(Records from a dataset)
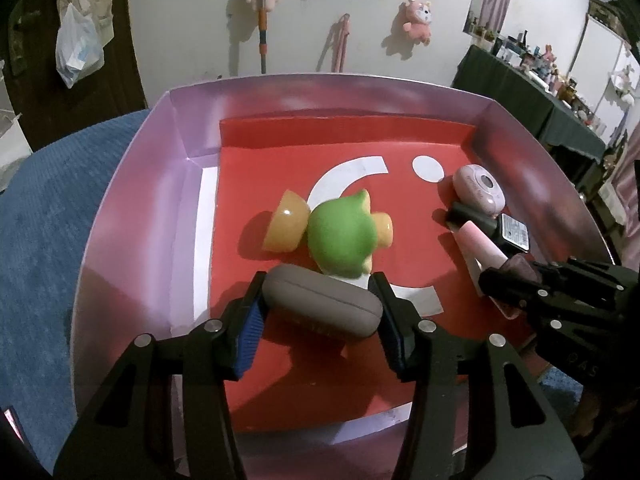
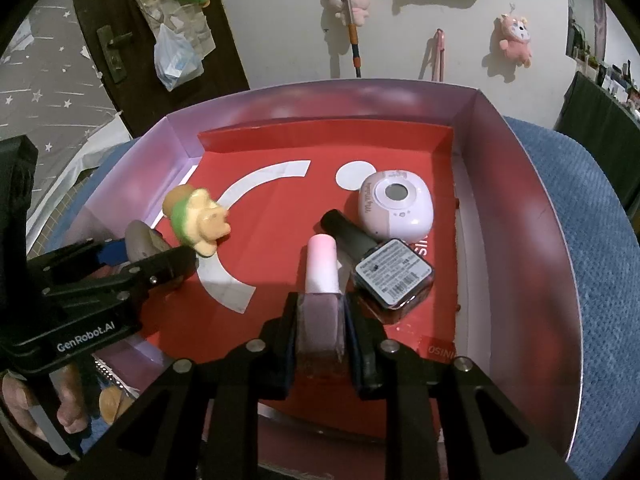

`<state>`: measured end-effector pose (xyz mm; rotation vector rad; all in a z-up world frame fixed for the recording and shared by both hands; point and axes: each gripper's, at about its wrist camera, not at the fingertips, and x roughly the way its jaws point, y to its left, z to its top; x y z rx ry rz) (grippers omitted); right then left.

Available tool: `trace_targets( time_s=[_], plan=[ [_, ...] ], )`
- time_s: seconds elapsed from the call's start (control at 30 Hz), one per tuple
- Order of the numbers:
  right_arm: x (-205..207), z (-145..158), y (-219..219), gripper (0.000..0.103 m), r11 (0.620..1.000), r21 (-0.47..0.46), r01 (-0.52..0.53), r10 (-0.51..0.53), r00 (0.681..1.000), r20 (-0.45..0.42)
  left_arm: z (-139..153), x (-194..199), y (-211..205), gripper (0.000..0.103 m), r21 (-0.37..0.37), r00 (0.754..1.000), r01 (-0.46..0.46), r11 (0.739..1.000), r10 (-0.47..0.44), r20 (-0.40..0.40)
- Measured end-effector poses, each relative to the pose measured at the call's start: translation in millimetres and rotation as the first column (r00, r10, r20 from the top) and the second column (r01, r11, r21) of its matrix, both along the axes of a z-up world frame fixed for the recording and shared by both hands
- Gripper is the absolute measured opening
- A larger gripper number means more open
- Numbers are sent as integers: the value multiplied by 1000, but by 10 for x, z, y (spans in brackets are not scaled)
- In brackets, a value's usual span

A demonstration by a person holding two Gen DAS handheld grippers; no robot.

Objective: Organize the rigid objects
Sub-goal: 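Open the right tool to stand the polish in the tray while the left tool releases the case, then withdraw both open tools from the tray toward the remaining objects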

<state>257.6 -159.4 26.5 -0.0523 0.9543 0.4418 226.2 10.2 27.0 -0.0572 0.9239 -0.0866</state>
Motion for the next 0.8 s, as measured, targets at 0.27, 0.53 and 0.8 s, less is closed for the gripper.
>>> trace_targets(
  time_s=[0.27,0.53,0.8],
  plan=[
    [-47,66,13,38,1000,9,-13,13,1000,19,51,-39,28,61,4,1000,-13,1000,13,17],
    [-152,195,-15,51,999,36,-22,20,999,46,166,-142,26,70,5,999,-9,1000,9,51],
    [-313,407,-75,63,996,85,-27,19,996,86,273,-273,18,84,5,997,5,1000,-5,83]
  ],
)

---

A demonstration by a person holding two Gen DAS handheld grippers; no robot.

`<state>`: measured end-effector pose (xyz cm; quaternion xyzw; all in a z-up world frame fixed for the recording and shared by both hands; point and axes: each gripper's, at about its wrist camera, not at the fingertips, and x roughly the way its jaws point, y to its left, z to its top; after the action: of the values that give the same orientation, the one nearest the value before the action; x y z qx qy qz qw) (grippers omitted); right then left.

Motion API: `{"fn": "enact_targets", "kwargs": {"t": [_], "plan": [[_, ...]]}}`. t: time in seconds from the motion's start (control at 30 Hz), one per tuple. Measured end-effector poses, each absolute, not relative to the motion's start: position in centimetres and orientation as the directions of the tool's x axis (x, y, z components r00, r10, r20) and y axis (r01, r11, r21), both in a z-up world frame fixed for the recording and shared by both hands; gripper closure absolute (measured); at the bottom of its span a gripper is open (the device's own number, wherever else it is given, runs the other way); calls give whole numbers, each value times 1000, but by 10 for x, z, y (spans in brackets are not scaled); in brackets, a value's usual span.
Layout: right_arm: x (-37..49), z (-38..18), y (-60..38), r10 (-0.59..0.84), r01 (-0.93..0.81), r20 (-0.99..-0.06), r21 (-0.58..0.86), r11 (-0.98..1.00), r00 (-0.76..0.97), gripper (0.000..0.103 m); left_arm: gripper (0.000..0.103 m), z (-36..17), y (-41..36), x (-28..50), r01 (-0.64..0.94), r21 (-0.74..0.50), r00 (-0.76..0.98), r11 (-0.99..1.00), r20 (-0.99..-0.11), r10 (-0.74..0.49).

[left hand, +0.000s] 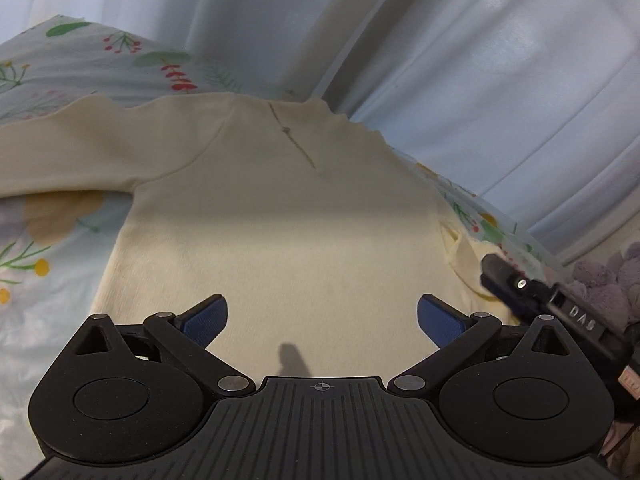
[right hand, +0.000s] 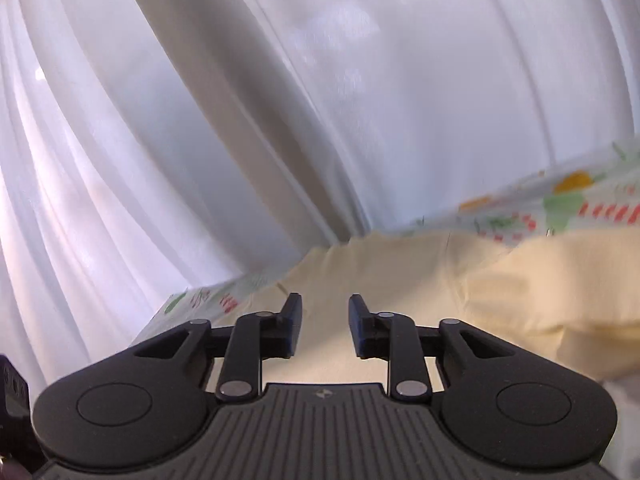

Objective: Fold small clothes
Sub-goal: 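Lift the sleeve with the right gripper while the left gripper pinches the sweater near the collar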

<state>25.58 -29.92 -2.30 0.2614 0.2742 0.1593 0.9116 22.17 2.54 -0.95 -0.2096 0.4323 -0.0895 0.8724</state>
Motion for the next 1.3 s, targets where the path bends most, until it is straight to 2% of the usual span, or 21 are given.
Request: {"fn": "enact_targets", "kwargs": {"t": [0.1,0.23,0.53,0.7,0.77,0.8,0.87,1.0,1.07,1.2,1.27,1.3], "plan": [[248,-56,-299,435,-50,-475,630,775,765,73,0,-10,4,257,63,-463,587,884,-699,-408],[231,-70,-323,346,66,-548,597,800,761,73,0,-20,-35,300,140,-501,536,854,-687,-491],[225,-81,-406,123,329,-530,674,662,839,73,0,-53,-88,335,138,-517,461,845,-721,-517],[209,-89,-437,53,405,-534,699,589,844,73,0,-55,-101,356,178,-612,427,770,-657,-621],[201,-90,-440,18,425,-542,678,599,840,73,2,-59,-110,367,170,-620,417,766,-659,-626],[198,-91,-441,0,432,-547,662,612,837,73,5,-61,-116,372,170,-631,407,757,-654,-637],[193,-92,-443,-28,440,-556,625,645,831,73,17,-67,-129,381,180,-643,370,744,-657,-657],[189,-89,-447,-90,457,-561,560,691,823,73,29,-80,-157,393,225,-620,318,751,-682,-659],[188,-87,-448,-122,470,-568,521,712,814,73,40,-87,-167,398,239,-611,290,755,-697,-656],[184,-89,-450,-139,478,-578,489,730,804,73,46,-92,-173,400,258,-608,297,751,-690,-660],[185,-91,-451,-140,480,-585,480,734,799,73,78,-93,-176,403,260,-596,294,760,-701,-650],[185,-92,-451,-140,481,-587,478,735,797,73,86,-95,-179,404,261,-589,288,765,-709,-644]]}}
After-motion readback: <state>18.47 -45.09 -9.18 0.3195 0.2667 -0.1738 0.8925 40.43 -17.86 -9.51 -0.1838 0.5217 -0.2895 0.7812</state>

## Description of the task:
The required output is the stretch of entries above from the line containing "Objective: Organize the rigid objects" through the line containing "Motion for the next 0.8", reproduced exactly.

## Answer space:
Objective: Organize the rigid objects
Sub-goal: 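Open the right tool to stand the polish in the tray while the left tool releases the case, then withdraw both open tools from the tray toward the remaining objects
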
<state>257.6 -159.4 26.5 -0.0523 0.9543 0.4418 226.2 10.2 27.0 -0.0572 0.9239 -0.0866</state>
Motion for the next 0.8 s, as measured, targets at 0.27, 0.53 and 0.8 s, less is closed for the gripper.

What needed an answer now has one.